VROC is an abbreviation for Virtual Raid on CPU. Formerly proprietary C grade chipset technology, used exclusively by Xeon processors in the past. Now this technology is migrating to desktop [HEDT - high end desktop] platform. As of this day, we used to create raid arrays via RST/RSTe on our consumer-grade/enthusiast-grade motherboards. They were all connected to CPU via PCH [platform controller hub, successor of south bridge], which uses DMi [direct media interface] to connect to CPU. On previous enthusiast-grade platform [X99], the PCi-e and M.2/U.2 ports were capable of switching themselves among the PCH and CPU direct access [or that's what I think, but they were definitely able to direct access CPU]

X99-DELUXE II

Storage
New Intel® Core™ i7 Processors :
2 x U.2 port, support PCIe 3.0 x4 NVM Express storage
1 x M.2 Socket 3, with vertical M Key design, type 2242/2260/2280 storage devices support (Support PCIE SSD only)

Intel® X99 chipset :
1 x SATA Express port, Compatible with 2 x SATA 6.0 Gb/s ports
8 x SATA 6Gb/s port(s)*4,
Support Raid 0, 1, 5, 10
Supports Intel® Smart Response Technology*5


Whilst X299 isn't housing any of the onboard m.2/u.2 ports connected directly on the CPU lane [for now, I'm having high hopes for EVGA X299 FTW K.]

An example of Storage on X299:
Storage
Intel® X299 Chipset :
1 x M.2 x4 Socket 3, with M key, type 2242/2260/2280 storage devices support (SATA & PCIE 3.0 x 4 mode)
1 x M.2 x4 Socket 3, with M key, type 2242/2260/2280/22110 storage devices support (PCIE 3.0 x 4 mode)*3
7 x SATA 6Gb/s port(s)*4
1 x U.2 port
Support Raid 0, 1, 5, 10
Supports Intel® Smart Response Technology
Intel® Rapid Storage Technology 15 support
Support Intel® Rapid Storage Technology enterprise 5.1 for X-Series(6-core and above) CPU RAID
Intel® Optane™ Memory Ready


Thus, all of X299 are in a need of PCi-e AiC adapter for M.2 drives [like this [which is totally unavailable], or this one], in order to use the the VROC, instead of RST/RSTe alone. [VROC is a part of RSTe though].

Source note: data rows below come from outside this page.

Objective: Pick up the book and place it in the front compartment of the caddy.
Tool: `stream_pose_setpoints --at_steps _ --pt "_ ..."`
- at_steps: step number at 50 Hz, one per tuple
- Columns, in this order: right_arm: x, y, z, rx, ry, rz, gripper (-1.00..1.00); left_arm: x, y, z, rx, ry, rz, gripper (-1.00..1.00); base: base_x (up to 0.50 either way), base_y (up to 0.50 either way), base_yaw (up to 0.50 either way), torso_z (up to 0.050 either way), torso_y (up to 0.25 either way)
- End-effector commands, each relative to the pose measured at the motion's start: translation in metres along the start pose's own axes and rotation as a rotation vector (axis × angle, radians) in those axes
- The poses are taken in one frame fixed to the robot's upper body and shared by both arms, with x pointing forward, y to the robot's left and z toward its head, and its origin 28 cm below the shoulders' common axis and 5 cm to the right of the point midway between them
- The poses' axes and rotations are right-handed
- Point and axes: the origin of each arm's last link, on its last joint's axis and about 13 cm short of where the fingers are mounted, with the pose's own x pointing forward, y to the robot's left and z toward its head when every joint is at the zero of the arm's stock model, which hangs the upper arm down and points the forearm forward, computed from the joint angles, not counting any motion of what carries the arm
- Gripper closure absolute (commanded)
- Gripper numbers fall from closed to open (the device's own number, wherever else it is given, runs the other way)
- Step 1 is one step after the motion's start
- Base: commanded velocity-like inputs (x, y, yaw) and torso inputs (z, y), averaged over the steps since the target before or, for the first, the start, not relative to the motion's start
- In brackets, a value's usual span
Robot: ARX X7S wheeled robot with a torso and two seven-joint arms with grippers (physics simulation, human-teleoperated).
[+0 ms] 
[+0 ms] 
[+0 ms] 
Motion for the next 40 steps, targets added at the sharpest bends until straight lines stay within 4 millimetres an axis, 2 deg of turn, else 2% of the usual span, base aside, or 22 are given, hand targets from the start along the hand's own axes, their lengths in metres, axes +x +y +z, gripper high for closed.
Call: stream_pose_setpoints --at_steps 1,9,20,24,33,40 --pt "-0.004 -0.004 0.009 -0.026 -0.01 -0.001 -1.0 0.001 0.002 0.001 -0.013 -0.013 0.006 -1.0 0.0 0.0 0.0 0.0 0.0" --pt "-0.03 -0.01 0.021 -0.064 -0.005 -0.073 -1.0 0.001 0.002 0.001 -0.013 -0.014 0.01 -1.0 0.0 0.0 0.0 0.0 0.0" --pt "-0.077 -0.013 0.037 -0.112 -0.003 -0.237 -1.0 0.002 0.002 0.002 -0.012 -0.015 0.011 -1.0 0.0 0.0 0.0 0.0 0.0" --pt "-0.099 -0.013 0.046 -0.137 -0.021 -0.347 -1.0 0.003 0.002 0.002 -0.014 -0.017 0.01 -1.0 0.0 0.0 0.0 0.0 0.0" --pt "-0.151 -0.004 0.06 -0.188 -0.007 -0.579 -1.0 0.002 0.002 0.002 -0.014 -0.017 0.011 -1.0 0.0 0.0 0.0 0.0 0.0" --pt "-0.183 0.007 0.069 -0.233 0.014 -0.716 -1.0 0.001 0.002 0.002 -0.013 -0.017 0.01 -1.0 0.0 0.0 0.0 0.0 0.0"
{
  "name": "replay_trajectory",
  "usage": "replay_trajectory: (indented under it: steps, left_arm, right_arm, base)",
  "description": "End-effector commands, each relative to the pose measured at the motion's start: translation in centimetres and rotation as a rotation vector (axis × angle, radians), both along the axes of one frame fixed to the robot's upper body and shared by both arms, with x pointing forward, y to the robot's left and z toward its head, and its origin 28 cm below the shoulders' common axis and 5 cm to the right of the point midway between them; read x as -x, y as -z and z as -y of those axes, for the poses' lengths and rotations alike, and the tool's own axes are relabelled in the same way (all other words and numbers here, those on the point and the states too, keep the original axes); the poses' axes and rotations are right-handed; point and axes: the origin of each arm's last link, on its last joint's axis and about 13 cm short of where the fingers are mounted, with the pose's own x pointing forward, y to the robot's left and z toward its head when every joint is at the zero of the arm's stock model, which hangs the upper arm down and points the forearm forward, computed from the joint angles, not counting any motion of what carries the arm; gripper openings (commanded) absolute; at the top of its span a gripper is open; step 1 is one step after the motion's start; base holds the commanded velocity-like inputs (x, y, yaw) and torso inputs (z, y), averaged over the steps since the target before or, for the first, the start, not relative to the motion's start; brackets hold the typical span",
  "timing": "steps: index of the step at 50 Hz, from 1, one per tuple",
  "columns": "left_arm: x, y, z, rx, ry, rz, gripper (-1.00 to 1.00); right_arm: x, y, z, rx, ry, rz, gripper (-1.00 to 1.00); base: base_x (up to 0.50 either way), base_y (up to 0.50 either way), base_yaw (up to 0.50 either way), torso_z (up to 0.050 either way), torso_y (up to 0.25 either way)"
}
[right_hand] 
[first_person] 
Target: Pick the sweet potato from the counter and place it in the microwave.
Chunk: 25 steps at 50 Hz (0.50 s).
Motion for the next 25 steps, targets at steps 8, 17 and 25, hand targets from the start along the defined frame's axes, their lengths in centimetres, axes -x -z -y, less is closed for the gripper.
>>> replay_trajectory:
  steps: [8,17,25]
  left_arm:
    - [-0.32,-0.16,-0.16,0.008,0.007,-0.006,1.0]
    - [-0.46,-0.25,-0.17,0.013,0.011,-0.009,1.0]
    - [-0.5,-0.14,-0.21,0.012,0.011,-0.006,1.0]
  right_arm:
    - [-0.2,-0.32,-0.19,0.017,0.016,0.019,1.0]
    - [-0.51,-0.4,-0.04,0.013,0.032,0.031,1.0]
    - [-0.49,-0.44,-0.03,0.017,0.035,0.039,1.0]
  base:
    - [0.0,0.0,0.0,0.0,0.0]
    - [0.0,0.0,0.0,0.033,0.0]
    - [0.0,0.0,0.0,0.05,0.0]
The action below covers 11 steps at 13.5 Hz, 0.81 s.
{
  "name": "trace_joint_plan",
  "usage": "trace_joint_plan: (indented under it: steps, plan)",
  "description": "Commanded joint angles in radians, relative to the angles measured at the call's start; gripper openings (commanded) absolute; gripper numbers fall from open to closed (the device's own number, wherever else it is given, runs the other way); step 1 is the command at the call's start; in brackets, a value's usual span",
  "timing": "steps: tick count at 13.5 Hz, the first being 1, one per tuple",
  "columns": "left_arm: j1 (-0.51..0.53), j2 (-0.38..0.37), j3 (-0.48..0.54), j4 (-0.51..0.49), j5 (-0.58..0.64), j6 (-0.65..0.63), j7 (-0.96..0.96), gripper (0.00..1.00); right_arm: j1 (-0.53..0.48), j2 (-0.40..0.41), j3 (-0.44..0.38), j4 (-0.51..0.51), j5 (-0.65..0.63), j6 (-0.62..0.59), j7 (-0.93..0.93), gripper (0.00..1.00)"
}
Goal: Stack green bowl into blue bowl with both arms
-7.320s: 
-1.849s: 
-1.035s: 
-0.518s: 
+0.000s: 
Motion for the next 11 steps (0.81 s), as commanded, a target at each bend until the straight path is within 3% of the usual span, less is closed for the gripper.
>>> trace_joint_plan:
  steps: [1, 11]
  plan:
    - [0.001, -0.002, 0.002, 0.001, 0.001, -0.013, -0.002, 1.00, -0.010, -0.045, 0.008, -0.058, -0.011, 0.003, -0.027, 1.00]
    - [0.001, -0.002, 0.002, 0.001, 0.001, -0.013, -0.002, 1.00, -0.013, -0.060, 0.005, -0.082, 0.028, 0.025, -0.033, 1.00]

However, Gigabyte told us that VROC depends on Intel's RSTe driver, which is software you run on top of Windows.

Problem which we're facing nowadays is, that there's most likely not a single consumer/enthusiast grade board, that has fully functional Intel VMD implementation [Volume Management Device], which is a prerequisite to use RSTe VROC. I believe that Asus X299 Prime Deluxe could have it, but can't confirm it yet]. And if it has, as Intel stated:

Hello Bryan,

Intel® VROC will be supported on Intel® i9 processors using x299 chipsets, however since the product was recently released the current product scope is to support servers running Intel Xeon® processors + Intel C20 Chipsets.

Motherboard manufactures have released x299 Intel® VROC ready boards in order to provide immediate support once available.

Best regards,

Luis
Intel Customer Support


VROC upgrade key is a dongle, inserted into proprietary port on motherboard, that enables the raid1 functionality for ~100$ and raid5/[10?] functionality for 200 - 300$ or so. It's a default practice to have this "feature set" present on enterprise grade hardware, but it's just preposterous to have such a "feature" implemented on enthusiast grade hardware.

TLDR - Intel showed of a technology as a purchasebait for enthusiast, which isn't functional, nor fully implemented at the day of release and a few months after being released.